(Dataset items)
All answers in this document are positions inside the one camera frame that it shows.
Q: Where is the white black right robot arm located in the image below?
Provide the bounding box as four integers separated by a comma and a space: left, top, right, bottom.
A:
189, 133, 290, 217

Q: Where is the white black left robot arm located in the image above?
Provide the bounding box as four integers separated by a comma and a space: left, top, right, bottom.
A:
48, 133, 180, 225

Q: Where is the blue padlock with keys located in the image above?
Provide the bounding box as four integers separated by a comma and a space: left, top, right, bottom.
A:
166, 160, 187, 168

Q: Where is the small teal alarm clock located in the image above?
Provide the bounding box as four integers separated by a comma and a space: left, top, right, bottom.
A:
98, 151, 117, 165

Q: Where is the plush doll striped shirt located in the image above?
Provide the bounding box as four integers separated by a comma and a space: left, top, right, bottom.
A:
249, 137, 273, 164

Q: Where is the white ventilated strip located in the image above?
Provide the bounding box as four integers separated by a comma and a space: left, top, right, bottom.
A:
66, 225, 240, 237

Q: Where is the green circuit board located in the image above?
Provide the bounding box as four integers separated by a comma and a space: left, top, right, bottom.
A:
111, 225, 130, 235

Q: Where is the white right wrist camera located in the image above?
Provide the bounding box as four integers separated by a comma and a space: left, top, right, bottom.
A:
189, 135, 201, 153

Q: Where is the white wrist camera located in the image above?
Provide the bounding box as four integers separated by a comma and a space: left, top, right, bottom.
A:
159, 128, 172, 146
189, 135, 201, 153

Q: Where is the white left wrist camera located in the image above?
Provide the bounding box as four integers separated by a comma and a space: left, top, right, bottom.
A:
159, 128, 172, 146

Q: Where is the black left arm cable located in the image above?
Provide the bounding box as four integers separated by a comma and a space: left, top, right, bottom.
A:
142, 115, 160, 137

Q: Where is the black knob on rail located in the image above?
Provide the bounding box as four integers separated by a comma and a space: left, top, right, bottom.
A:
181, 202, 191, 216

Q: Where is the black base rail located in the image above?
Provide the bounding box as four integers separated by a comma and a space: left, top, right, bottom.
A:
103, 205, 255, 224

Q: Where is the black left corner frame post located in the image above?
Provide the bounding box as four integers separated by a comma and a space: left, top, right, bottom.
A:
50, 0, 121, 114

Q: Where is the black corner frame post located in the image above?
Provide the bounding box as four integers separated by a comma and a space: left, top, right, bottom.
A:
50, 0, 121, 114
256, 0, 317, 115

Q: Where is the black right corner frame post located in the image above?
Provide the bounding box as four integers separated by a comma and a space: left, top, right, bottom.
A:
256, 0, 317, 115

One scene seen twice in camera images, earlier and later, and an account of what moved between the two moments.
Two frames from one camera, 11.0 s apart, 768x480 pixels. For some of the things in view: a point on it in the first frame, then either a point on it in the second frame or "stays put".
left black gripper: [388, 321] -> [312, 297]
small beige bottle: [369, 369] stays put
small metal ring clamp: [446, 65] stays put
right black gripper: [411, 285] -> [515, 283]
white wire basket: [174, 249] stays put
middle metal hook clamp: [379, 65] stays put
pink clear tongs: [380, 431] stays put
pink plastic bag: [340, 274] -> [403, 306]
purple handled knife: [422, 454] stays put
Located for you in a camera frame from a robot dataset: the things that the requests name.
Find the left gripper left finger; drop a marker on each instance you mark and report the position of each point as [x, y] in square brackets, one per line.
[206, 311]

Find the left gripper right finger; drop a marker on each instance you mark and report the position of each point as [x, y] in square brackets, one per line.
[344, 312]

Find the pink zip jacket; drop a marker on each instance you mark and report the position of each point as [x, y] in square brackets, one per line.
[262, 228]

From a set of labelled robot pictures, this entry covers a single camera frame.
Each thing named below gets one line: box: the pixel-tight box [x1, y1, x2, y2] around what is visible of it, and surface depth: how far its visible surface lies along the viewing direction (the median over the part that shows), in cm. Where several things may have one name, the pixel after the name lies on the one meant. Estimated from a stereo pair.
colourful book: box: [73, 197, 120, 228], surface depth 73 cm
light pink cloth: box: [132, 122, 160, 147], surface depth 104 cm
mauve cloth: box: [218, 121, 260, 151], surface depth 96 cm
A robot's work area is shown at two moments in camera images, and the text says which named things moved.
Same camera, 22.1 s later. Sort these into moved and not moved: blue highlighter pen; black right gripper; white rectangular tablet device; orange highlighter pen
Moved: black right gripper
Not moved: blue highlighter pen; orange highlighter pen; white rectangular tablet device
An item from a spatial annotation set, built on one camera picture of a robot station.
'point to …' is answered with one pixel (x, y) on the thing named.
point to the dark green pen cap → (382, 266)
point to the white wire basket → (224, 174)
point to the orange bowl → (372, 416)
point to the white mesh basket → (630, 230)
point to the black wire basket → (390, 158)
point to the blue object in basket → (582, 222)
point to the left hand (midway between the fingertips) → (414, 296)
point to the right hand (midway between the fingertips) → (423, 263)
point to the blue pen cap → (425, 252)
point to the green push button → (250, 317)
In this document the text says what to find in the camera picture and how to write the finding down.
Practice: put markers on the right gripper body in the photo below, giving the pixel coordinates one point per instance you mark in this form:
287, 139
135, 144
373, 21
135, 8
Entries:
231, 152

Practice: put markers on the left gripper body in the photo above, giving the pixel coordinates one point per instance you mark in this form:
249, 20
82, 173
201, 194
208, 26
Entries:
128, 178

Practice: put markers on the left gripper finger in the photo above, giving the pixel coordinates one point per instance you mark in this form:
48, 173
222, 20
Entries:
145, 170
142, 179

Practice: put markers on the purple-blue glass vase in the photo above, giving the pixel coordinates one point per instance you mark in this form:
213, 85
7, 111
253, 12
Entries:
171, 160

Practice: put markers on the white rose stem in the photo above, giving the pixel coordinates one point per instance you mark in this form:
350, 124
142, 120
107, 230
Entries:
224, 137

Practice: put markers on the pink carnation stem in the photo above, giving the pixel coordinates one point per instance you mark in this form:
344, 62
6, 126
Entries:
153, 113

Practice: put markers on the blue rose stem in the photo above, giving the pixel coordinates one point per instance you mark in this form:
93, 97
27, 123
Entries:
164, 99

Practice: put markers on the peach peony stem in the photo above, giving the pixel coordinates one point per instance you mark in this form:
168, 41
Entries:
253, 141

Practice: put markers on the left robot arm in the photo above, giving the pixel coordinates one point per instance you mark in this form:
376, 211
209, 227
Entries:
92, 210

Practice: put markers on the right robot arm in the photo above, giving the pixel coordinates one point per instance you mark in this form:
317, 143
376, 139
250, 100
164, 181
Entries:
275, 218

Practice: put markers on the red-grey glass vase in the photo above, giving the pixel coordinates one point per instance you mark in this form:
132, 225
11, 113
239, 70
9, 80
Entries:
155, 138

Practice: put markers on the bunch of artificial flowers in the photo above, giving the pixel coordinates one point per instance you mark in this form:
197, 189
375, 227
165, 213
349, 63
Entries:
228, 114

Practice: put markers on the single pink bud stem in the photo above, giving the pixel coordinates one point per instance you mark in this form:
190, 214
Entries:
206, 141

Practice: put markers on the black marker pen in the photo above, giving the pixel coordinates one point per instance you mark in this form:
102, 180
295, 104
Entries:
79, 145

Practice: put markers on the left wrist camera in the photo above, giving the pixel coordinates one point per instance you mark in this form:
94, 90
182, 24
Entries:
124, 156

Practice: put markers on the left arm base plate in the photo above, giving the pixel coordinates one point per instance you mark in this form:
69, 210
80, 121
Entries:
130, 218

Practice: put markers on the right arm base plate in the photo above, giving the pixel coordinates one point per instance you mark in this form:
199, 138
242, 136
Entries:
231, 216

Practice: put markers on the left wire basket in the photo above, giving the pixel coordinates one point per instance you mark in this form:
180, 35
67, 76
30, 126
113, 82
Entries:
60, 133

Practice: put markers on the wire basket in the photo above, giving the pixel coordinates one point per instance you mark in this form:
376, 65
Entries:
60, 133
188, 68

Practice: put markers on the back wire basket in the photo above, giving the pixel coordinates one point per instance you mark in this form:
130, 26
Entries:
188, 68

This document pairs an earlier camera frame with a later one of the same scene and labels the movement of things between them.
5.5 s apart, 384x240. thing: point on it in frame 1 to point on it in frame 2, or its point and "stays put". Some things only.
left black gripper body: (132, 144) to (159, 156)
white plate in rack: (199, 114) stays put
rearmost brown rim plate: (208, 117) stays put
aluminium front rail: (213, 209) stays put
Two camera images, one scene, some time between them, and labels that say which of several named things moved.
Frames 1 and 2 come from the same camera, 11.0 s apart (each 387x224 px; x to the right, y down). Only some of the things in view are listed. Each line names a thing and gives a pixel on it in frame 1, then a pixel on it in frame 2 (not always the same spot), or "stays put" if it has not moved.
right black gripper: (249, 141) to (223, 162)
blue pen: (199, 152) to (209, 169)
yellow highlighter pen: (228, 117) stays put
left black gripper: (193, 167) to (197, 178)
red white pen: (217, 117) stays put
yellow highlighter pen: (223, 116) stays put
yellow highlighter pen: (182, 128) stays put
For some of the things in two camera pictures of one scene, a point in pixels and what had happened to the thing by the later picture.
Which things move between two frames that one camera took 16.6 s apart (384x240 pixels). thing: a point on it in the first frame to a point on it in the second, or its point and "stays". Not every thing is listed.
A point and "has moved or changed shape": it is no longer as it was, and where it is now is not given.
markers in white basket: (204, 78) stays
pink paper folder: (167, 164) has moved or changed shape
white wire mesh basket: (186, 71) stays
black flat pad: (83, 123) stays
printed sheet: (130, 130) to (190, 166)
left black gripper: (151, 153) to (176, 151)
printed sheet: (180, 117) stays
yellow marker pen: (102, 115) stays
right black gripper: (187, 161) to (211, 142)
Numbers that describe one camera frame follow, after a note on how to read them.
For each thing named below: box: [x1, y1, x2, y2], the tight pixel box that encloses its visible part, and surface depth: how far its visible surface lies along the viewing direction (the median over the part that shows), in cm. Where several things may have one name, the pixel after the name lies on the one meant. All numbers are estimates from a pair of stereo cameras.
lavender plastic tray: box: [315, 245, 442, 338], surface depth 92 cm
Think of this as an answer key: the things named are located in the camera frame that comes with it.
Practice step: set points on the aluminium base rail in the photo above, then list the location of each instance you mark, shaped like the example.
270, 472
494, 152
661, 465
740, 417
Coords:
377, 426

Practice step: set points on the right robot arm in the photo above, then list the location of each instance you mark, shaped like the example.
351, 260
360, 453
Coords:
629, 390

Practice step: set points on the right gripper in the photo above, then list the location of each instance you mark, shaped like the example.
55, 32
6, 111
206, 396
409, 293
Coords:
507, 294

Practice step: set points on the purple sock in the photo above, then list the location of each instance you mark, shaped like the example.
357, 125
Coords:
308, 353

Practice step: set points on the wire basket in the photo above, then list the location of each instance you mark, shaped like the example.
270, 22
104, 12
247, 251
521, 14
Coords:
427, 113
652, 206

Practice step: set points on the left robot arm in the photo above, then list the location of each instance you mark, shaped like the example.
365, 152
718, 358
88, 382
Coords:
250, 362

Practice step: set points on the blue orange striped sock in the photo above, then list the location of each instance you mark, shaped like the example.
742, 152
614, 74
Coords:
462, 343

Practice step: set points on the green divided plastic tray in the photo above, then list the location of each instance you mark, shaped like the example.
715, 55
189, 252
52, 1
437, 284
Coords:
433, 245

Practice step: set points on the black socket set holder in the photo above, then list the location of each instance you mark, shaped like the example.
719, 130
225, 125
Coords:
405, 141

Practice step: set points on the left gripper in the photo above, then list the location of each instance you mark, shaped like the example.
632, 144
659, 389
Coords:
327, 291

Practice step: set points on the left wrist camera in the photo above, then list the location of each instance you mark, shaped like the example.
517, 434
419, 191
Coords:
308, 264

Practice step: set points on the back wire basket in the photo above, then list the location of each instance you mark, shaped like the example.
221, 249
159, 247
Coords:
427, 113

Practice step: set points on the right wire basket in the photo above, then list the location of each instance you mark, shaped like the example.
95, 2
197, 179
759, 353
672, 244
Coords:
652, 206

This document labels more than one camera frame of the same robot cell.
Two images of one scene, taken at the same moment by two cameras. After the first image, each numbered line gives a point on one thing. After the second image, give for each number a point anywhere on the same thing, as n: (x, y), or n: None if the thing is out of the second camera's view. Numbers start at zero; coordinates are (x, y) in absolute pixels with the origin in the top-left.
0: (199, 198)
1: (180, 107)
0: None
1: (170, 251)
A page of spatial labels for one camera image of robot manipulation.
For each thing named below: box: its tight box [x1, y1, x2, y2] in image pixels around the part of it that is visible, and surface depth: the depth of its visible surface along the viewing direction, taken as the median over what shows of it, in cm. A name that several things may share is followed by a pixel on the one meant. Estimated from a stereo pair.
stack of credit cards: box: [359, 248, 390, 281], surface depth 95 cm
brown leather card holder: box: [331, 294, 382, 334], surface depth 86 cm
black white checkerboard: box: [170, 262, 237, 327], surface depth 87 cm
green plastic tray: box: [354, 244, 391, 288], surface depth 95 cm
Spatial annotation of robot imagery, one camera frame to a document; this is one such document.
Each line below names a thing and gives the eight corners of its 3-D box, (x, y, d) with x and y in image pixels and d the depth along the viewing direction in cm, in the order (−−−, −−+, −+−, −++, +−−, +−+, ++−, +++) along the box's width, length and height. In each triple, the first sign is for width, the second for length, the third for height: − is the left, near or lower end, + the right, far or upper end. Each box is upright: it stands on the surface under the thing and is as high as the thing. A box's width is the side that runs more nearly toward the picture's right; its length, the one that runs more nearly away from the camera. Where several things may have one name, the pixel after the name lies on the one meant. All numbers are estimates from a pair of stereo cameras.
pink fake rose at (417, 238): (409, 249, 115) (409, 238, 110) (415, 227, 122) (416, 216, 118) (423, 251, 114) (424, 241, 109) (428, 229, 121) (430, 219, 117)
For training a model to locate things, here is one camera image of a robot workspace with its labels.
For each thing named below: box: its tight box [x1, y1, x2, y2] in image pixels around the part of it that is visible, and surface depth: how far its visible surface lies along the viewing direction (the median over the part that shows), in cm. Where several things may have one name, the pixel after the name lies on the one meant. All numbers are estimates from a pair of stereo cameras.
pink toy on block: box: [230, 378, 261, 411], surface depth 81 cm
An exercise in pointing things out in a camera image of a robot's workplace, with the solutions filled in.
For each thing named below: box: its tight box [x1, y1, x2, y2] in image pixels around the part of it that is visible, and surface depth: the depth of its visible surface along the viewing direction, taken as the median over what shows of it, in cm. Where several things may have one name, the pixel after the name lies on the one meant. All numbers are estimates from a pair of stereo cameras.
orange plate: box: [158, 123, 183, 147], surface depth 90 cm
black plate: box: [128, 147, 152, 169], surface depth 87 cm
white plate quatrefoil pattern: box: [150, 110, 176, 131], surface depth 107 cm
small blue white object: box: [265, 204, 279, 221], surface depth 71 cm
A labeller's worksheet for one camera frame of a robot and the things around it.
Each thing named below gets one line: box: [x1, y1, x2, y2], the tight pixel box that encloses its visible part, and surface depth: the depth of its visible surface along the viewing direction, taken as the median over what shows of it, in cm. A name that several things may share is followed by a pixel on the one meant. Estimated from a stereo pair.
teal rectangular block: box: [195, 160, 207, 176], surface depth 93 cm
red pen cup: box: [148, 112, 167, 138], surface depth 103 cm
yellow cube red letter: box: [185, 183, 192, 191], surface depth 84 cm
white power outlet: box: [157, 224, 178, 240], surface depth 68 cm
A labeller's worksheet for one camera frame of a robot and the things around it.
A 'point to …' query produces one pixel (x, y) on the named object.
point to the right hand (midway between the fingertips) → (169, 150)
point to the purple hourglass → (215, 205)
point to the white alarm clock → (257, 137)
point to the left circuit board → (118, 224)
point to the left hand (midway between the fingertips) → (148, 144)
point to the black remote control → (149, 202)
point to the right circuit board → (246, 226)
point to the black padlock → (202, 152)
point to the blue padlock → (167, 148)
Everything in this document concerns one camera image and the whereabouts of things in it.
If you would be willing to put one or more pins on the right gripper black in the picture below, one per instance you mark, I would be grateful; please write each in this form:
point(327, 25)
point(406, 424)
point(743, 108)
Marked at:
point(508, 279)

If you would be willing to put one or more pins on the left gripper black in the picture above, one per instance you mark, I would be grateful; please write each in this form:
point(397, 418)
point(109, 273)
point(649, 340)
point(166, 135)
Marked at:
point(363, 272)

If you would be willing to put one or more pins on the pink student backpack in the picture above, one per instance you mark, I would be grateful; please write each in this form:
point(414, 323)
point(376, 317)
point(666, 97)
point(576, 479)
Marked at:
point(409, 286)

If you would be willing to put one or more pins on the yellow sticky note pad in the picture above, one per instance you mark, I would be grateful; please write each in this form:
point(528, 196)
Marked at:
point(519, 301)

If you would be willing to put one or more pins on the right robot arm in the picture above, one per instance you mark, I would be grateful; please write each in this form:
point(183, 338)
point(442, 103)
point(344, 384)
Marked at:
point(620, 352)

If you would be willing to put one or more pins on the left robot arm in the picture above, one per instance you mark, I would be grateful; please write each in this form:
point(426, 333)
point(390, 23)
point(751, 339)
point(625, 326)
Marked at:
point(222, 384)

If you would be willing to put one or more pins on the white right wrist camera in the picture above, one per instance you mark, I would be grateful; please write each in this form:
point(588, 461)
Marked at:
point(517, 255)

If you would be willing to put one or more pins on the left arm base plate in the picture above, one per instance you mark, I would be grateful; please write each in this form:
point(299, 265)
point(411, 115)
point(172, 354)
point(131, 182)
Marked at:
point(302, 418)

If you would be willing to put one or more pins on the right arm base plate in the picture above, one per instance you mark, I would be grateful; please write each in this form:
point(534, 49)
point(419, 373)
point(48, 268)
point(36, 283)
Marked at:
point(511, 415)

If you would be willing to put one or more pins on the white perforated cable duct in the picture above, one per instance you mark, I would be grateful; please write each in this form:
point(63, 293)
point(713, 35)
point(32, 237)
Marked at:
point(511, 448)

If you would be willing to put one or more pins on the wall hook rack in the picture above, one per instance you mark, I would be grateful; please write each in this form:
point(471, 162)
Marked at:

• _What you are asked to do_
What you give back should be exactly the lines of the data above from the line with "Practice: put markers on the right arm" through the line with "For some of the things in two", both of those included, and nothing more.

• _Solved exercise_
Practice: put markers on the right arm base plate in the photo above, giving the pixel coordinates one point per instance you mark in this form:
199, 138
242, 136
Entries:
231, 216

Practice: put markers on the left wire basket in the photo above, giving the pixel coordinates one point per instance you mark in this form:
180, 35
67, 76
30, 126
113, 82
Entries:
60, 133

Practice: put markers on the wire basket in the photo above, giving the pixel coordinates one point per instance you mark in this form:
376, 65
Entries:
60, 133
188, 68

Practice: put markers on the back wire basket in the photo above, giving the pixel coordinates one point per instance you mark in this form:
130, 26
Entries:
188, 68

This document pairs an earlier camera frame with a later one of the same scene and labels the movement of things between them.
5.5 s apart, 384x240. thing: point on it in frame 1 to point on it in frame 2, or its point and "stays put". Some things only.
left black gripper body: (132, 144) to (159, 156)
white plate in rack: (199, 114) stays put
rearmost brown rim plate: (208, 117) stays put
aluminium front rail: (213, 209) stays put
Two camera images, one scene, some time between them, and labels that say which of several named things moved.
Frames 1 and 2 come from the same camera, 11.0 s apart (each 387x224 px; x to the right, y down). Only some of the things in view are listed. Each line names a thing and gives a pixel on it in frame 1, then a pixel on it in frame 2 (not always the same spot), or "stays put" if it has not moved.
right black gripper: (249, 141) to (223, 162)
blue pen: (199, 152) to (209, 169)
yellow highlighter pen: (228, 117) stays put
left black gripper: (193, 167) to (197, 178)
red white pen: (217, 117) stays put
yellow highlighter pen: (223, 116) stays put
yellow highlighter pen: (182, 128) stays put
For some of the things in two camera pictures of one scene, a point in pixels and what had happened to the thing by the later picture.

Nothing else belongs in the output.